## Instructions to follow
Wherever an image appears in the data, omit it and copy all the remaining text word for word.

Top of Data block

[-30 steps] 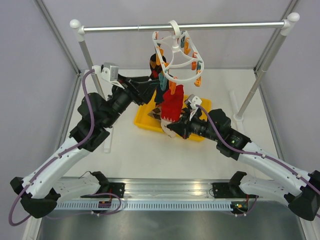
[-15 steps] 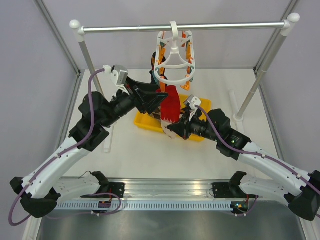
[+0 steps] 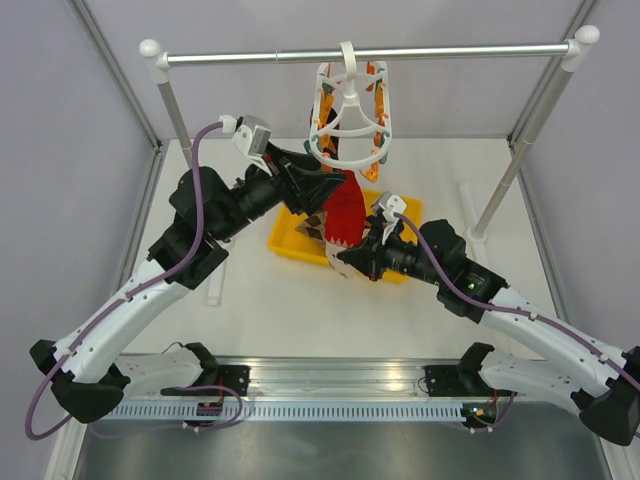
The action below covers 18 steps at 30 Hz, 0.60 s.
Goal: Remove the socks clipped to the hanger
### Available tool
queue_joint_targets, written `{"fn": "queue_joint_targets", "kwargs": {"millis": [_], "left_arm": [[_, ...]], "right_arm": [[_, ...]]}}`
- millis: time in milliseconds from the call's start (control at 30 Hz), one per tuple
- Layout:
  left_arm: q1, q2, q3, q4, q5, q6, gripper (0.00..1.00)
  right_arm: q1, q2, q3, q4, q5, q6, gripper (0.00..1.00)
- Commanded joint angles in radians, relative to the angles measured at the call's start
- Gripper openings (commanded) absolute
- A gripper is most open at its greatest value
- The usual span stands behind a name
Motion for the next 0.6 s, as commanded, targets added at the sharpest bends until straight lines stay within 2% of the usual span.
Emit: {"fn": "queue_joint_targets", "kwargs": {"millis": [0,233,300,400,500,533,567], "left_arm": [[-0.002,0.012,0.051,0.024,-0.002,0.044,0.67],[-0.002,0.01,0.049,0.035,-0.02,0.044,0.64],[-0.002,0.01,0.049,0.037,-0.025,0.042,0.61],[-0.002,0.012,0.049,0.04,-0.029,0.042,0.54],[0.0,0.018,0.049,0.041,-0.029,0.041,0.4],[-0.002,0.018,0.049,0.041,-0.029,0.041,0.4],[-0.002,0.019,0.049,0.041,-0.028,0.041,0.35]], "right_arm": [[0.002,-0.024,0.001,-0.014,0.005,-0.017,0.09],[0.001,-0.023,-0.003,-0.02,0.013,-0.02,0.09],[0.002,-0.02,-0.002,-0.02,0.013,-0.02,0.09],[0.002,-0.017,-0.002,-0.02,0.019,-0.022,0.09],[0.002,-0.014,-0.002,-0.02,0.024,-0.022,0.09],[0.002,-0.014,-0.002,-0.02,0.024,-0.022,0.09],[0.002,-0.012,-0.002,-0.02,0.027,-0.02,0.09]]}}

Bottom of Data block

## Final answer
[-30 steps] 
[-15 steps] 
[+0 steps] 
The action below covers 18 steps at 30 Hz, 0.60 s.
Goal: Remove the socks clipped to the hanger
### Available tool
queue_joint_targets, written `{"fn": "queue_joint_targets", "kwargs": {"millis": [_], "left_arm": [[_, ...]], "right_arm": [[_, ...]]}}`
- millis: time in milliseconds from the call's start (control at 30 Hz), one per tuple
- Layout:
  left_arm: q1, q2, q3, q4, q5, q6, gripper (0.00..1.00)
  right_arm: q1, q2, q3, q4, q5, q6, gripper (0.00..1.00)
- Commanded joint angles in radians, relative to the angles measured at the call's start
- Gripper openings (commanded) absolute
- A gripper is most open at its greatest value
- The usual span stands behind a name
Motion for the next 0.6 s, as commanded, targets added at the sharpest bends until straight lines stay within 2% of the usual span.
Emit: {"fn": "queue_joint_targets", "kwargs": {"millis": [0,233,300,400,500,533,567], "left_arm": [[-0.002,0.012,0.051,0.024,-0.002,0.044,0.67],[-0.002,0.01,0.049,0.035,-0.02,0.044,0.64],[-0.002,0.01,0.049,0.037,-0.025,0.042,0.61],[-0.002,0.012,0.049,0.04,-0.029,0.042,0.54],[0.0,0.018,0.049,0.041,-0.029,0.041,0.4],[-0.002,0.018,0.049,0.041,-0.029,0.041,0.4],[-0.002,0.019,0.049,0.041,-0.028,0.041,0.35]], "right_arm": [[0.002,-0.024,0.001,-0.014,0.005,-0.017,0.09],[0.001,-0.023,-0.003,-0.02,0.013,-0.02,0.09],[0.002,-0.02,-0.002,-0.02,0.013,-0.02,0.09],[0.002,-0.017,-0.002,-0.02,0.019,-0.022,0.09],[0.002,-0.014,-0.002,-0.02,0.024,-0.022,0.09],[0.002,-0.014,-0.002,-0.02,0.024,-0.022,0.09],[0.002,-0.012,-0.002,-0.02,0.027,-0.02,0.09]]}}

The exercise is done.